- _AIM OF THE TASK_
Search the records for the string "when", and show each line where it appears.

##### DATA EXCERPTS

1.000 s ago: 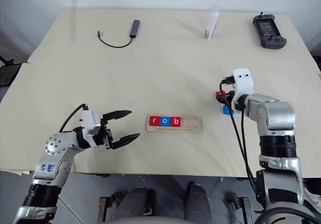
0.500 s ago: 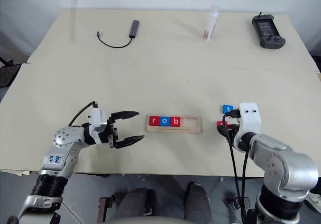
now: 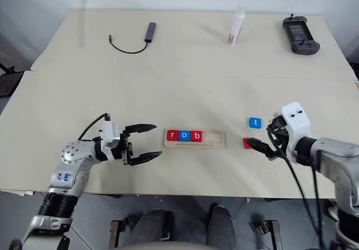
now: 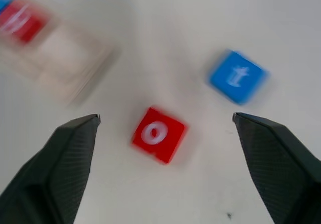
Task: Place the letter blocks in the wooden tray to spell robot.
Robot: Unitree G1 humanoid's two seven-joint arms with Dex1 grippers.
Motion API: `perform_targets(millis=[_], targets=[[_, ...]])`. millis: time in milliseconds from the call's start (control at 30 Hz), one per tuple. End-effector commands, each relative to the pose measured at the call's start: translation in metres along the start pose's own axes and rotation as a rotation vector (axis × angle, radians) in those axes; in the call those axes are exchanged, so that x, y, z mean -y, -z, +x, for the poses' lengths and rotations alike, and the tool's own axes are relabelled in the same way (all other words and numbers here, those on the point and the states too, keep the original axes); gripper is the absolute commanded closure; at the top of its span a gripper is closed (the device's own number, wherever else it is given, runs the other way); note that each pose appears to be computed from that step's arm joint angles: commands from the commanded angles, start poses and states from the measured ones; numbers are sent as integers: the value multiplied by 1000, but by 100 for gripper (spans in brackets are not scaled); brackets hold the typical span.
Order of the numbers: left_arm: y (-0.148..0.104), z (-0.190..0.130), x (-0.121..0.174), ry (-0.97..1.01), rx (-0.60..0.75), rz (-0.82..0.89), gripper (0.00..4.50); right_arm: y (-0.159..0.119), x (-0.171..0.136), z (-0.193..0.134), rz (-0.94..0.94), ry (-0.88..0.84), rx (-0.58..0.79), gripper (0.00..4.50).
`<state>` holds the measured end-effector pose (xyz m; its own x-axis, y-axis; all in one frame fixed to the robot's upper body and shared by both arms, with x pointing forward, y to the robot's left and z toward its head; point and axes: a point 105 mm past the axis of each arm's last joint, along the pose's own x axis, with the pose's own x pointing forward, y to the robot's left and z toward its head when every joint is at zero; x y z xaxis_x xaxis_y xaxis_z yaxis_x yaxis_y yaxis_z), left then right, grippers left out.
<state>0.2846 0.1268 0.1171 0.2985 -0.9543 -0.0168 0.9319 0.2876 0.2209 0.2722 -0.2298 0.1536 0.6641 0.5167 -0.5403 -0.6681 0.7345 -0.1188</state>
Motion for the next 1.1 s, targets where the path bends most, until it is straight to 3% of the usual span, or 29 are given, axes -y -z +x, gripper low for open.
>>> perform_targets(millis=[33, 333, 433, 667, 833, 1100], targets=[[-11, -4, 4, 10, 17, 50, 0, 4, 1, 2, -268, -178, -3, 5], [-19, -6, 16, 38, 20, 88, 0, 26, 35, 33, -398, -293, -80, 5], [-20, -7, 18, 40, 16, 87, 0, 23, 35, 41, -406, -308, -64, 66], [-21, -10, 18, 10, 9, 89, 0, 16, 28, 45, -423, -357, -33, 298], [-21, -13, 18, 2, 1, 86, 0, -16, 12, 42, -484, -431, 50, 305], [-21, -12, 19, -16, -1, 82, 0, -55, -30, 71, -521, -512, 12, 305]])
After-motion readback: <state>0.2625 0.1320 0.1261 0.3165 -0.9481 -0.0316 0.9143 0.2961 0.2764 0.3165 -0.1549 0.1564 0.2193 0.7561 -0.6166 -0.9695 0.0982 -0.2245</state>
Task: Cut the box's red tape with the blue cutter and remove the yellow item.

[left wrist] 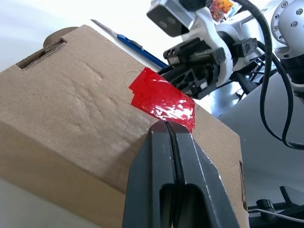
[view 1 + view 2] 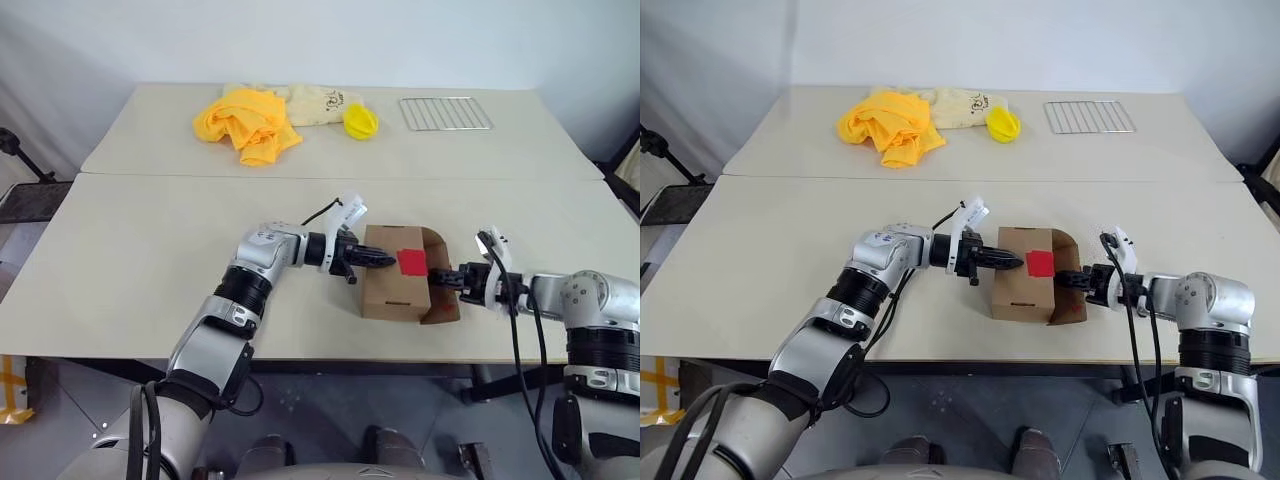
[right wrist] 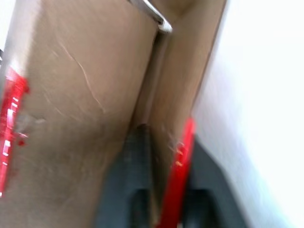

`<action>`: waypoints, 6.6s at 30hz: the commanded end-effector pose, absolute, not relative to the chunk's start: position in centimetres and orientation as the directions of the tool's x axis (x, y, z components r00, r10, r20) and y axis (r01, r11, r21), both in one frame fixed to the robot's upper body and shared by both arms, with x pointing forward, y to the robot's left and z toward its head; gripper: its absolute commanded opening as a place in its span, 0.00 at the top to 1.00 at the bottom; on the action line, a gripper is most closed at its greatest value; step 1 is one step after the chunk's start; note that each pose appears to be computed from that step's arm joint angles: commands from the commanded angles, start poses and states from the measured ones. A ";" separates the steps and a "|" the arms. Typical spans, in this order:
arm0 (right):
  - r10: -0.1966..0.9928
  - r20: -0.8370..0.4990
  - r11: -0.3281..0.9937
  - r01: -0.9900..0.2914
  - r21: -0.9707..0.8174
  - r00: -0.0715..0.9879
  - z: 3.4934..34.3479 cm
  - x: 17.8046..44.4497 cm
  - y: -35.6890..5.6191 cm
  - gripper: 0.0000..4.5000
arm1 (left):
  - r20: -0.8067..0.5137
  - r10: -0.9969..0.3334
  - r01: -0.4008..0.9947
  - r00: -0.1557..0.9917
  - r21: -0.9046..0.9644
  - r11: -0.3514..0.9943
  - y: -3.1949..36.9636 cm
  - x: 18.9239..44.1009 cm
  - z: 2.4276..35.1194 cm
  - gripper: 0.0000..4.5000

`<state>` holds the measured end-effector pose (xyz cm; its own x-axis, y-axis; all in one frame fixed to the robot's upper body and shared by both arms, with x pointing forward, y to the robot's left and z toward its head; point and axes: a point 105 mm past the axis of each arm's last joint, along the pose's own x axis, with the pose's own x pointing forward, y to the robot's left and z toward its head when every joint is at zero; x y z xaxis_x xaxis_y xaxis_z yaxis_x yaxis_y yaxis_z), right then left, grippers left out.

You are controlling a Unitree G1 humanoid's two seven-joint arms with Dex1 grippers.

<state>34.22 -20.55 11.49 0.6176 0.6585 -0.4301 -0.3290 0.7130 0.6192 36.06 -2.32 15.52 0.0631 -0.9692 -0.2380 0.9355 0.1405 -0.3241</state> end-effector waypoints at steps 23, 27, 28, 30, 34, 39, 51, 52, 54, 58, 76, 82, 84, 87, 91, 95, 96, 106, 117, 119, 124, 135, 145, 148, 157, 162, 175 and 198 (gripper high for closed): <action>0.616 -0.343 0.760 -0.422 0.494 0.709 17.3 30.7 -19.4 0.99 | -0.280 -0.953 0.913 0.114 -0.349 0.212 -0.8 35.4 13.8 1.00; 0.670 -0.302 0.722 -0.500 0.478 0.678 18.6 30.0 -18.0 0.99 | -0.274 -0.952 0.906 0.138 -0.353 0.233 -0.4 35.5 13.9 1.00; 0.687 -0.294 0.708 -0.521 0.478 0.664 18.8 29.8 -17.6 0.99 | -0.273 -0.951 0.904 0.143 -0.355 0.237 -0.4 35.5 13.9 1.00; 0.712 -0.278 0.684 -0.545 0.486 0.645 19.1 29.6 -17.0 0.99 | -0.270 -0.951 0.901 0.150 -0.359 0.244 -0.4 35.5 13.9 1.00; 0.723 -0.269 0.670 -0.552 0.497 0.636 19.5 29.7 -16.6 0.99 | -0.264 -0.951 0.897 0.161 -0.363 0.253 -0.5 35.6 13.8 1.00; 0.736 -0.252 0.656 -0.570 0.495 0.628 20.5 30.1 -16.3 0.99 | -0.259 -0.950 0.894 0.175 -0.363 0.264 -0.6 35.8 13.9 1.00; 0.690 -0.428 0.724 -0.572 0.386 0.584 21.0 30.6 -16.8 0.99 | -0.250 -0.949 0.896 0.190 -0.352 0.272 -0.7 36.3 14.3 1.00; 0.676 -0.445 0.736 -0.557 0.385 0.587 20.8 30.7 -17.1 0.99 | -0.250 -0.949 0.896 0.191 -0.351 0.273 -0.6 36.4 14.3 1.00; 0.655 -0.473 0.755 -0.537 0.377 0.589 20.4 31.0 -17.5 0.99 | -0.251 -0.948 0.896 0.194 -0.348 0.275 -0.1 36.5 14.5 1.00; 0.634 -0.510 0.771 -0.531 0.352 0.582 20.3 31.4 -17.7 0.99 | -0.251 -0.945 0.891 0.210 -0.348 0.291 1.4 37.0 15.1 1.00; 0.622 -0.549 0.765 -0.582 0.276 0.558 21.0 31.7 -17.5 0.99 | -0.065 -0.996 0.946 0.063 -0.313 0.080 -2.3 36.5 22.2 1.00; 0.607 -0.552 0.776 -0.575 0.259 0.572 21.1 31.1 -18.2 0.99 | -0.221 -0.973 0.954 0.062 -0.273 0.123 -1.8 36.5 18.3 1.00; 0.602 -0.551 0.781 -0.569 0.258 0.577 21.0 30.9 -18.6 0.99 | -0.233 -0.970 0.953 0.074 -0.269 0.138 -0.8 36.6 18.2 1.00; 0.589 -0.556 0.794 -0.551 0.259 0.587 20.8 30.7 -19.3 0.99 | -0.260 -0.961 0.951 0.091 -0.263 0.161 0.5 36.6 17.8 1.00; 0.557 -0.574 0.819 -0.509 0.263 0.600 20.1 30.4 -20.5 0.99 | -0.297 -0.947 0.944 0.119 -0.261 0.200 2.2 36.2 17.1 1.00; 0.523 -0.603 0.846 -0.452 0.282 0.603 18.6 30.5 -21.5 0.99 | -0.320 -0.935 0.929 0.153 -0.278 0.246 3.6 35.9 16.3 1.00; 0.510 -0.617 0.854 -0.435 0.284 0.599 18.0 30.6 -21.8 0.99 | -0.326 -0.932 0.924 0.161 -0.283 0.259 3.9 35.8 16.0 1.00; 0.517 -0.658 0.851 -0.409 0.328 0.547 13.7 31.8 -21.1 0.99 | -0.389 -0.900 0.897 0.197 -0.300 0.326 4.2 35.8 12.9 1.00; 0.489 -0.570 0.858 -0.483 0.175 0.661 13.6 34.1 -21.2 0.99 | -0.440 -0.881 0.912 0.175 -0.266 0.314 3.3 36.6 11.3 1.00; 0.481 -0.540 0.868 -0.461 0.183 0.691 14.1 34.6 -21.5 0.90 | -0.438 -0.882 0.913 0.175 -0.264 0.312 3.3 36.8 11.4 1.00; 0.488 -0.462 0.867 -0.474 0.155 0.741 15.3 35.1 -21.8 0.55 | -0.440 -0.880 0.915 0.179 -0.255 0.314 3.5 37.1 11.6 1.00; 0.484 -0.205 0.872 -0.489 0.029 0.851 19.3 35.4 -24.0 0.00 | -0.448 -0.875 0.915 0.185 -0.246 0.320 4.2 37.4 11.9 1.00; 0.470 -0.023 0.872 -0.468 -0.146 0.882 24.1 34.6 -27.0 0.00 | -0.394 -0.891 0.915 0.227 -0.225 0.333 4.9 38.2 13.4 1.00; 0.514 -0.059 0.837 -0.515 -0.185 0.856 24.5 33.1 -27.8 0.00 | -0.353 -0.897 0.928 0.267 -0.157 0.338 5.5 38.8 14.6 1.00; 0.687 -0.246 0.652 -0.730 -0.206 0.684 24.1 26.5 -27.3 0.00 | -0.309 -0.903 0.953 0.298 0.152 0.263 5.1 38.9 20.8 0.53; 0.721 -0.325 0.574 -0.791 -0.213 0.611 23.6 23.9 -27.1 0.00 | -0.338 -0.924 0.959 0.178 0.272 0.085 2.7 37.3 23.8 0.19; 0.660 -0.318 0.639 -0.731 -0.238 0.681 23.0 19.3 -29.0 0.00 | -0.601 -0.800 0.879 -0.010 0.376 -0.294 -4.5 34.6 21.0 0.01; 0.624 -0.262 0.690 -0.676 -0.258 0.736 22.1 18.2 -28.6 0.00 | -0.802 -0.592 0.754 0.072 0.433 -0.495 -3.7 36.5 16.5 0.75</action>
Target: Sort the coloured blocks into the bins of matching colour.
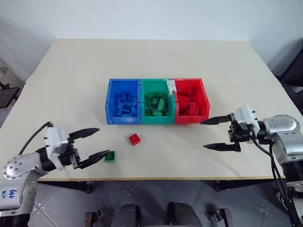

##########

- _OUTPUT FOR THIS TASK_
`<state>` holds the measured end-effector pose (xyz m; its own x-axis, y-axis; all in one frame fixed to the robot's upper body and shared by both arms, with x pointing forward, y to the robot's left and z toward its head; point and axes: a point 105 mm past the axis of each arm's last joint, along the pose's own x axis, with the pose's own x pointing forward, y to the robot's left and z toward its head when every joint is at zero; x y z xaxis_x xaxis_y xaxis_z yaxis_x yaxis_y yaxis_z), left then right, grippers left out.
`<state>` holds the measured end-effector pose (xyz cm; its own x-axis, y-axis; all in one frame fixed to the robot's upper body and shared by both arms, with x pointing forward, y to the robot's left and z toward its head; point and axes: a point 105 mm past the axis of each arm's last joint, along the pose's own x axis, with the pose's own x pointing forward, y to the robot's left and z toward its head when every joint is at zero; x y z xaxis_x xaxis_y xaxis_z yaxis_x yaxis_y yaxis_z), right then left, grippers left out.

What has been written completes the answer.